In this job post, Marble is searching for an intern product analyst who will help with the company’s go-to-market strategy. Since it presents a conflicted model for insurance companies, Marble needs to realize that the only loyalty they can build is for themselves, which is why their best shot is to adopt some parts of the Rakuten cashback model. The Japanese tech company persuades consumers with a convenient solution that offers cashback online and in-stores at major retailers such as Kohl’s, Nike, Best Buy, and others, eliminating the need to sign up for the many loyalty programs different brands offer. But, if Marble does adopt the Rakuten model and is able to bring customers onto the platform, it will discover that its question of why consumers should pay for insurance companies’ massive marketing budgets is not the right question; the right question is why do insurance companies need massive marketing budgets, to begin with? The answer is consumers.

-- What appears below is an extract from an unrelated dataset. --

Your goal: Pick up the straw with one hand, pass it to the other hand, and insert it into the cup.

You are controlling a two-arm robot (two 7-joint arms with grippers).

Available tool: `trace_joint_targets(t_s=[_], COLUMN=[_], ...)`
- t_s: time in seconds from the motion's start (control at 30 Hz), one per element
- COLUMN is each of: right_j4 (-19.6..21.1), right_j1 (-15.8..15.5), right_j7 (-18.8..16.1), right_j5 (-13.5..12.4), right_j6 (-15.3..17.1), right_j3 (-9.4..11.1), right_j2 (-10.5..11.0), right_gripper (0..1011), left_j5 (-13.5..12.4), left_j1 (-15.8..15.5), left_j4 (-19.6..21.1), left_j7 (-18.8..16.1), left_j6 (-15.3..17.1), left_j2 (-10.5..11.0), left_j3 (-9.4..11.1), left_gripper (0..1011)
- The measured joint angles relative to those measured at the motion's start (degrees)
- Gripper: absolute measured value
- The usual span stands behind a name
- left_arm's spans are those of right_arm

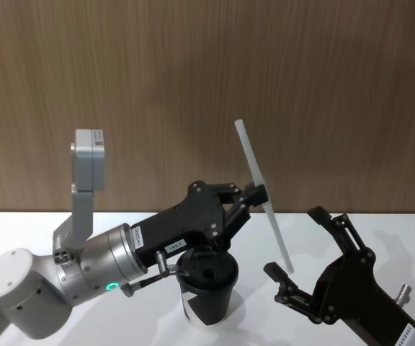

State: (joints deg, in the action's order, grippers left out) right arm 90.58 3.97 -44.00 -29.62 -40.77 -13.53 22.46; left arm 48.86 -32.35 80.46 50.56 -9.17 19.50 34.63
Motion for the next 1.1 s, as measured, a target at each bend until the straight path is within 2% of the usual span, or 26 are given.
trace_joint_targets(t_s=[0.23,0.57,0.7,0.9,1.1], right_j4=[0.00,0.00,0.00,0.00,0.00], right_j1=[0.00,0.00,0.00,0.00,0.00], right_j7=[0.00,-0.01,-0.01,-0.01,-0.01], right_j5=[0.00,0.00,0.00,0.00,0.00], right_j6=[0.00,0.00,0.00,0.00,0.00], right_j3=[0.00,0.00,0.00,0.00,0.00], right_j2=[0.00,0.00,0.00,0.00,0.00], right_gripper=[1001,1001,1001,1001,1001], left_j5=[-3.77,-11.40,-13.81,-16.07,-16.89], left_j1=[0.64,1.94,2.33,2.80,3.11], left_j4=[2.59,8.08,10.01,12.19,13.38], left_j7=[-4.43,-12.67,-14.95,-17.07,-17.87], left_j6=[0.89,3.38,4.07,4.75,5.15], left_j2=[2.05,6.33,7.84,9.63,10.57], left_j3=[0.00,-0.58,-0.97,-1.72,-2.39], left_gripper=[0,0,0,0,1])
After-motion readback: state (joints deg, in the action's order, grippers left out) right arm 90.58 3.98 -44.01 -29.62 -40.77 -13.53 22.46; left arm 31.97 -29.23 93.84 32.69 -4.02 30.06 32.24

For most, insurance is an acquired taste. But unlike rye bread which you may start to like after multiple tries, the majority of insurance customers only taste the bitter premiums as few actually get to taste the benefit when their claim is paid. And since premiums are the main flavor for most, anyone with the promise of a better price can win, which is why the companies that are successful at acquiring customers – GEICO, Progressive, Root, and Lemonade – promote their prices on repeat.

Shefi likes to say that insurance is a rarely differentiated product sold to a generally indifferent consumer. If I had to segment that ‘generally indifferent consumer,’ I’d say they’re composed of two main groups: those who don’t care about insurance or potential savings, and those who don’t care about insurance but do care about savings. So, when building a loyalty program you can scratch off the first group and if you’re capable of acquiring the second, you’ll always be measured by the quality of the rewards.